I understand that the Kent people came from Kimbrian (central Jutland in current-day Denmark). The Anglians too came from Southern Denmark- Northern Germany. Look north too in your work!
He is talking about the Celtic Cantii who lived there centuries before your Germanic Kentish people turned up on the island. They are relative new comers.
@@abrahamdozer6273 I don't think so. The tribes went there several thousand years before Christ.
@@fredmidtgaard5487 Sure they did.
Great video, but I hope it doesn't start a "gold rush" of people digging up Danebury or other ancient monuments. That's illegal!
I'm surprised there wasn't more emphasis on that point in the video or the comments.
I'll add a pinned comment. The main thing I tried to highlight was that the coin was found.... in a field. Not on or near the monument.
Here is Gemini again ................... Ptolemy, the renowned Greek astronomer, mathematician, and geographer, primarily wrote his works in Greek. This was the lingua franca of the ancient Mediterranean world during his time. His most famous works, such as "Almagest" and "Geography," were written in Greek and have been influential in the development of astronomy and geography................... I am surprised at the comment that Greek was the lingua franca as I would have guessed Latin.

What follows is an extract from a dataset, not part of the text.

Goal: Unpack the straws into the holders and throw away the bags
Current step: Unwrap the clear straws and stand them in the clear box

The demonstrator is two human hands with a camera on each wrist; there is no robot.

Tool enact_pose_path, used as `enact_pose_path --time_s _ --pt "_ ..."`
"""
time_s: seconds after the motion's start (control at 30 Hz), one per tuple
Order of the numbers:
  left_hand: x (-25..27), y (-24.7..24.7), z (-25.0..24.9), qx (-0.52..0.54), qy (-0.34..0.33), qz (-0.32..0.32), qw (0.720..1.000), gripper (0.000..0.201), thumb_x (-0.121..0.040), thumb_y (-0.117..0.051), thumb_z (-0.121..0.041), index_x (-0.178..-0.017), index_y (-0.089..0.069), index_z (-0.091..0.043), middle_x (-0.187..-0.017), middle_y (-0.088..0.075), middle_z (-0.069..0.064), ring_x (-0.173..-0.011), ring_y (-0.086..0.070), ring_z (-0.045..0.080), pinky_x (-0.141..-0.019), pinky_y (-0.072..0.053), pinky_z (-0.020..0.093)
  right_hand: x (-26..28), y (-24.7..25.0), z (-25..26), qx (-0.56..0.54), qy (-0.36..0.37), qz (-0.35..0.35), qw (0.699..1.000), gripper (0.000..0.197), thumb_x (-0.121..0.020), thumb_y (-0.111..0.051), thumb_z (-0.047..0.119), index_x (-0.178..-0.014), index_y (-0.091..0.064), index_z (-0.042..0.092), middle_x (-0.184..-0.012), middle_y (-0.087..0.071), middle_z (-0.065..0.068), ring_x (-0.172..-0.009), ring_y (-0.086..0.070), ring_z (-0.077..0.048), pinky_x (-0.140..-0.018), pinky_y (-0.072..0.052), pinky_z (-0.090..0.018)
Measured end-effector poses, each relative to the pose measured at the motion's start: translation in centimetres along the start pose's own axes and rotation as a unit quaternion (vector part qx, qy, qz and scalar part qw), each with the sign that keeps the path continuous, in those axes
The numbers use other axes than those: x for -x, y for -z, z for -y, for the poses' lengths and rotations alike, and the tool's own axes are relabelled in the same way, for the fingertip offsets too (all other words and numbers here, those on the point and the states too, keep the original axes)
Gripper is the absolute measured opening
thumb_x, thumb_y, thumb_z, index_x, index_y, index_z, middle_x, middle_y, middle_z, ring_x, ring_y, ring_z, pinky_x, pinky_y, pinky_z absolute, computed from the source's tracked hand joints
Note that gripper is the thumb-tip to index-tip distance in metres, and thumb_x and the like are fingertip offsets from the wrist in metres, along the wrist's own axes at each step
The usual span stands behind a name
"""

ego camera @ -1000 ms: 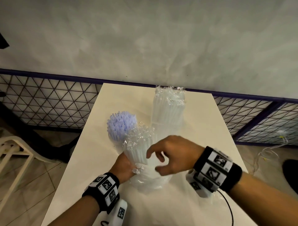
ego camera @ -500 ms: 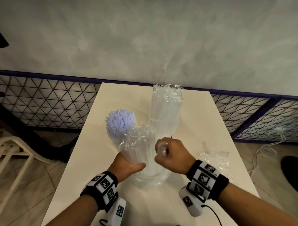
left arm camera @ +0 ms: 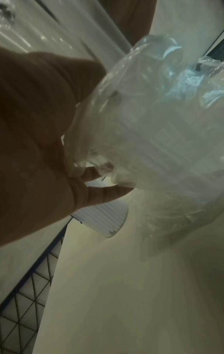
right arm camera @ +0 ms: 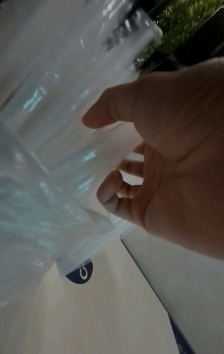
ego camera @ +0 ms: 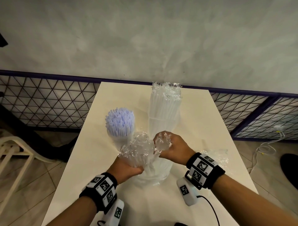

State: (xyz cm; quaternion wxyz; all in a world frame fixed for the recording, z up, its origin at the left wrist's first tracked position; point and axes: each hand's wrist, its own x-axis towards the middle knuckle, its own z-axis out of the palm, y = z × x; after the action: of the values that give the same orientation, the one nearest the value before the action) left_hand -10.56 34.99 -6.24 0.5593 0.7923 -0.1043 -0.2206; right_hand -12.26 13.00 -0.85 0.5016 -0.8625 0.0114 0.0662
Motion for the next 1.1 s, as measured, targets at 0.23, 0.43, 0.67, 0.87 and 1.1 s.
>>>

The Roman's saw themselves as the descendants of the Greeks didn't they. Cleopatra was of Greek descent and Italy was originally heavily colonised by the Greeks.
This is so interesting! But what are these fretts (sp) that the Romans are importing to Britain at that time?
that was good..thanks
You're welcome!
So, the south of England (at least) was being colonised by people from northern Europe hundreds of years before the arrival of the Romans.
Roman occupation would have presumably been an unusual or exceptional hiatus in this back and forth of people from Europe.
It is strange these people are declared "Celtic", as though the Celts were one people, whereas the northern Germanic peoples were another discrete people.
I make this remark because I was raised to believe my people were Johnny-come-latelys to Britain. The great interlopers, the foreigners who had stolen England from the Welsh.
There's little evidence for a massive displacement of population, and given Doggerland was still walkable 5,000 years ago, the argument for the English being cousins and trading partners with people's from around the rim of what is now the North sea seems highly probable.
Not interlopers, not invading hordes, but locals and trading partners with neighbours on the mainland.
The term hillfort is a bit of a misnomer - there one near me in the north Cambridgeshire fens.
Yup, I would say 80% i this area were not actually a Hill Fort
No drones? That’s probably because you’re in Middle Wallop’s ATZ. Your man @Hedley will know better than I.